Esta em jogo o prestígio de uma empresa, de seus acionistas, o trabalho de quase mil pessoas e toda uma cadeia de empregos indiretos por ela gerada. Será ninguém pensa nisso? Ou os “cliques” valem mais?
“Os especialistas”
Nesses momentos as redações saem ligando para qualquer um que tenha o nome ligado a qualquer coisa e rotula “o especialista em aviação”, “o especialista em estudos de acidentes”, “o especialista em…”. Tem especialista para todos os gostos, idade, canais de imprensa, enfim, dá para cobrir tudo. Tem até “especialista” que “explicou” ser o avião a pistão feito para baixas velocidades, os jatos, para alta velocidade e os turbo-hélices em velocidades intermediárias. Saiu na Globo!!!!
E já que o assunto é os especialistas, um dos comentários que mais vi foi a (inútil) discussão do porquê o piloto não saiu do parafuso chato em que se encontrava a aeronave. Que para sair de um parafuso chato é preciso cortar o motor e espetar o nariz para baixo, enfim, fatos verdadeiros sem dúvida, técnicas corretas e padronizadas para qualquer aeronave em situações normais, mas, a pergunta que não cala: todos os que questionaram sobre o parafuso chato, alguma vez entraram em parafuso chato com um ATR e cheio de passageiros?
Também está tendo uma verdadeira histeria sobre a formação de gelo nas asas da aeronave. Jornalistas e “especialistas” viraram “doutores” em gelo em aviões. Só não falaram que o ATR tem sistemas de degelo nas asas, superfícies de comando e até na hélice. E se foi realmente o gelo que derrubou a aeronave, é preciso saber por que isso ocorreu.
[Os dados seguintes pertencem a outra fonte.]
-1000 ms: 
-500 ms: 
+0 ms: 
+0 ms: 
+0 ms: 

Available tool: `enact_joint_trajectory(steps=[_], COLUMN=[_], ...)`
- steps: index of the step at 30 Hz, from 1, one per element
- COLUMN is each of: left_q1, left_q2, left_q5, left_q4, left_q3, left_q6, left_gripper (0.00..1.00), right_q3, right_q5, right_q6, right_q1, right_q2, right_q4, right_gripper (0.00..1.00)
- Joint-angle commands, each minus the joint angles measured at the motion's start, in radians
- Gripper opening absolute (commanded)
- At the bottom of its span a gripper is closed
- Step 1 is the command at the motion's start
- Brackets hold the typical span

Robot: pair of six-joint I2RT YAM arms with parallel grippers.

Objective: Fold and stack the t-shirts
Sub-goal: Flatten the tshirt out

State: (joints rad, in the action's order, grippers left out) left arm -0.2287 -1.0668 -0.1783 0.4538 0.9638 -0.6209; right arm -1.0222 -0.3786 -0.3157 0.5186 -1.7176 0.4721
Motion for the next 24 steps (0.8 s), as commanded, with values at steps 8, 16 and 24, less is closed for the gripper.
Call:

A parte isso, o resto é especulação.
Merecem aplausos
Em meio a um mar de ignorância e falta de ética, merece destaque o jornalista William Waack e seu espaço “Analise WW” na CNN. Assertivo no que fala e escreve, William Waack que também é piloto e proprietário de um Socata TBM-850, abordou com propriedade e de maneira técnica mas ao mesmo tempo compreensível ao público geral sobre o ATR e as condições meteorológicas, e entrevistou Laert Gouveia, um verdadeiro conhecedor e bastante atuante quando o tema é “segurança em voo”.
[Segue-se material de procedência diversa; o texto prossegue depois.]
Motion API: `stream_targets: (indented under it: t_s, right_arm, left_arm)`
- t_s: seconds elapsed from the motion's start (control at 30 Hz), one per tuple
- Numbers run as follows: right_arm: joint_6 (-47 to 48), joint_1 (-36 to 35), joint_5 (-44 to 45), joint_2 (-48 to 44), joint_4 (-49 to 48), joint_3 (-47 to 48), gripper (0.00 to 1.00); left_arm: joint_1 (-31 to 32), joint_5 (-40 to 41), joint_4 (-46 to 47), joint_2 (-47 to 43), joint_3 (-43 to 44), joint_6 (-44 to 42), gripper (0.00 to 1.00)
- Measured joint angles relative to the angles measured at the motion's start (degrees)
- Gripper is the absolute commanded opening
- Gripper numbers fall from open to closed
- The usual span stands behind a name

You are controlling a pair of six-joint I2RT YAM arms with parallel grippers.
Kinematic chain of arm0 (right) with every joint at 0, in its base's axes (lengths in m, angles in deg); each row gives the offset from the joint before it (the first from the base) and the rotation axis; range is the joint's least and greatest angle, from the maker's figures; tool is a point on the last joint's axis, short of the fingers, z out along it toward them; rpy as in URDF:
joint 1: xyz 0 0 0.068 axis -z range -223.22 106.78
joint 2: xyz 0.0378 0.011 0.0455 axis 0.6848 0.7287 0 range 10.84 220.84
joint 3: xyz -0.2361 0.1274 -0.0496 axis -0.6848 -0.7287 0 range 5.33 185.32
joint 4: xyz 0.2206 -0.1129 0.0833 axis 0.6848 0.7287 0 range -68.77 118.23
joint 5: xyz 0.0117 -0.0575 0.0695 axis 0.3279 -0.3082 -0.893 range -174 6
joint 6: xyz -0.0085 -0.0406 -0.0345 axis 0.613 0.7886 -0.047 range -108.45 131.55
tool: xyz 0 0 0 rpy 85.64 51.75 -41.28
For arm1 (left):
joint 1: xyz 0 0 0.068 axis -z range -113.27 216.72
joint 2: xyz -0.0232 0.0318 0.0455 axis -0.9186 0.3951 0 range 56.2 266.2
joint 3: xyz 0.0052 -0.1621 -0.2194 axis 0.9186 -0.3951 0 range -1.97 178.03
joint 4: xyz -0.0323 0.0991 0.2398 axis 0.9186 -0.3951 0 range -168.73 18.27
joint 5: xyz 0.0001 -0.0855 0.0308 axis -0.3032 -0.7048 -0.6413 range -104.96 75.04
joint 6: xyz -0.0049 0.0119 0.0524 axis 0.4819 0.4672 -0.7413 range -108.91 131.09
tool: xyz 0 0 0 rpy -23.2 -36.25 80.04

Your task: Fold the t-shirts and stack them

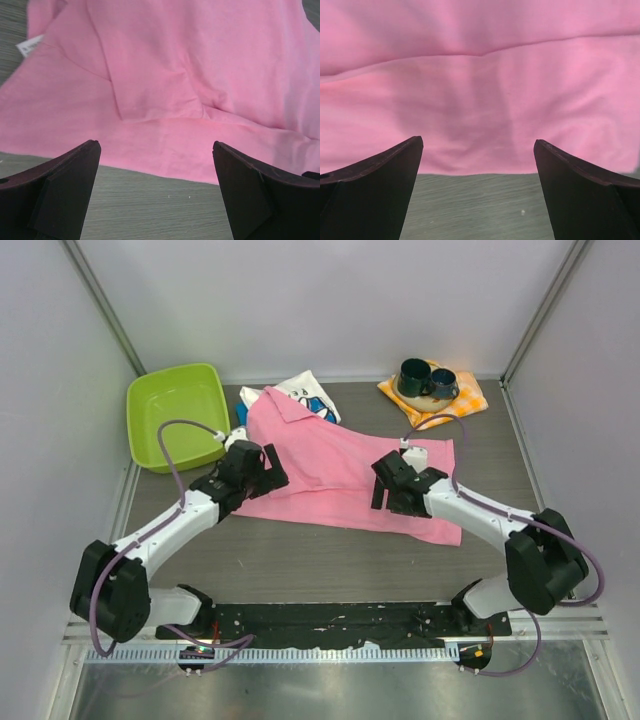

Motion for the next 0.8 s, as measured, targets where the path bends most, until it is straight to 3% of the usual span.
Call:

O youtuber Fernando De Borthole também merece aplausos por ter se manifestado de maneira ética e profissional, dizendo que até poderia falar sobre o assunto, mas tudo não passaria de especulação, e por isso preferiria ver o desenrolar dos fatos.
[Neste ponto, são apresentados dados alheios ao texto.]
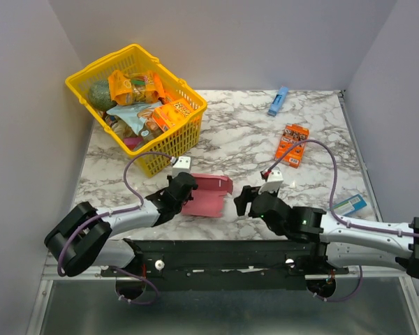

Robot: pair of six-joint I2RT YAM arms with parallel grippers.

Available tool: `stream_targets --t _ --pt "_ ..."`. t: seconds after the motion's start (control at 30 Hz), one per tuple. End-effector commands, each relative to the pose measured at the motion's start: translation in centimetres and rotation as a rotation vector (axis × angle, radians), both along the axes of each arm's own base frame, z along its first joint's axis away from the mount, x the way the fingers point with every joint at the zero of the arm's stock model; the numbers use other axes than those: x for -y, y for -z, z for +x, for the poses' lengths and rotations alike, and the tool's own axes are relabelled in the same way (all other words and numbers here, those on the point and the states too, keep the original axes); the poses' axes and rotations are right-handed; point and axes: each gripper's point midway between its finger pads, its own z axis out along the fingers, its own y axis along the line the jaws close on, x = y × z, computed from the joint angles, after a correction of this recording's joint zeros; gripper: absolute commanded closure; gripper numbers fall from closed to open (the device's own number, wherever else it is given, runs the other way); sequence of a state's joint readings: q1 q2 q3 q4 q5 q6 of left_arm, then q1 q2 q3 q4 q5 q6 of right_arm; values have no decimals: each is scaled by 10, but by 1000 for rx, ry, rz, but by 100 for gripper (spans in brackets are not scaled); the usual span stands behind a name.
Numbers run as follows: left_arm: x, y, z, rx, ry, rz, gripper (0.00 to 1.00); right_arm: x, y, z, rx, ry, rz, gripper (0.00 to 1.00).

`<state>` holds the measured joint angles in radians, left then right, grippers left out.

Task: Fold the paper box

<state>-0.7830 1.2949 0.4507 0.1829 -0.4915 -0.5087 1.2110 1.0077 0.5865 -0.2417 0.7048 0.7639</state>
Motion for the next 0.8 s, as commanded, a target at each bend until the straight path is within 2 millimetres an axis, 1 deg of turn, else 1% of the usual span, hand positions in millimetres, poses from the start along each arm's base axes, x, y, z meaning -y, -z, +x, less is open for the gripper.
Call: stream_targets --t 0.0,0.03,0.07,0.1,0.13,0.2,0.23,0.33,0.37,0.43,0.47,0.6,0.67,0.77 --pt "-19 -8 11 93 -73 97 100 -10 -37 -10 -63 -6 179 16" --pt "-22 -3 8 96 -67 109 100 -14 -40 -9 -87 -16 200 16" --pt "-21 -3 7 107 -62 110 100 -19 -43 -6 -138 -22 247 16" --pt "-18 -5 7 123 -51 103 100 -25 -52 -2 -153 -31 284 17" --pt "-16 -6 5 135 -42 102 100 -32 -48 2 -176 -45 282 18" --pt "-10 -10 3 163 -31 98 100 -44 -57 10 -213 -93 337 21" --pt "-11 -9 2 165 -35 102 100 -52 -55 17 -232 -101 334 22" --pt "-6 -8 -2 175 -27 93 100 -62 -57 31 -286 -134 383 25" --pt "-5 -7 -3 176 -26 92 100 -67 -50 36 -321 -151 396 27" --pt "-3 -6 -3 178 -27 87 100 -72 -47 42 -338 -149 407 31" --pt "-4 -6 -3 177 -32 89 100 -79 -43 41 -370 -170 408 33" --pt "-3 -8 -4 187 -35 80 100 -86 -31 47 -396 -166 413 37" --pt "-4 -8 -5 189 -38 77 100 -89 -31 51 -390 -166 423 41" --pt "-5 -9 -6 195 -41 81 100 -90 -27 56 -387 -155 408 42"
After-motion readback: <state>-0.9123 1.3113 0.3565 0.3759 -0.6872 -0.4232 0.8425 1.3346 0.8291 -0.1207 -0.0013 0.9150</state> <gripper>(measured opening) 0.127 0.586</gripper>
Assista ao vídeo em que o especialista em aviação Lito Sousa, do canal “Aviões e Música”, dá sua abalizada opinião — é mecânico certificado da aeronaves e piloto — sobre que pode ter acontecido e não o que aconteceu para ocasionar o acidente:
Aos familiares dos passageiros, pilotos e tripulação da aeronave da VoePass, acidentada sexta-feira ultima, nossos sentimentos de pesar e condolências de toda a equipe do AUTOentusiastas.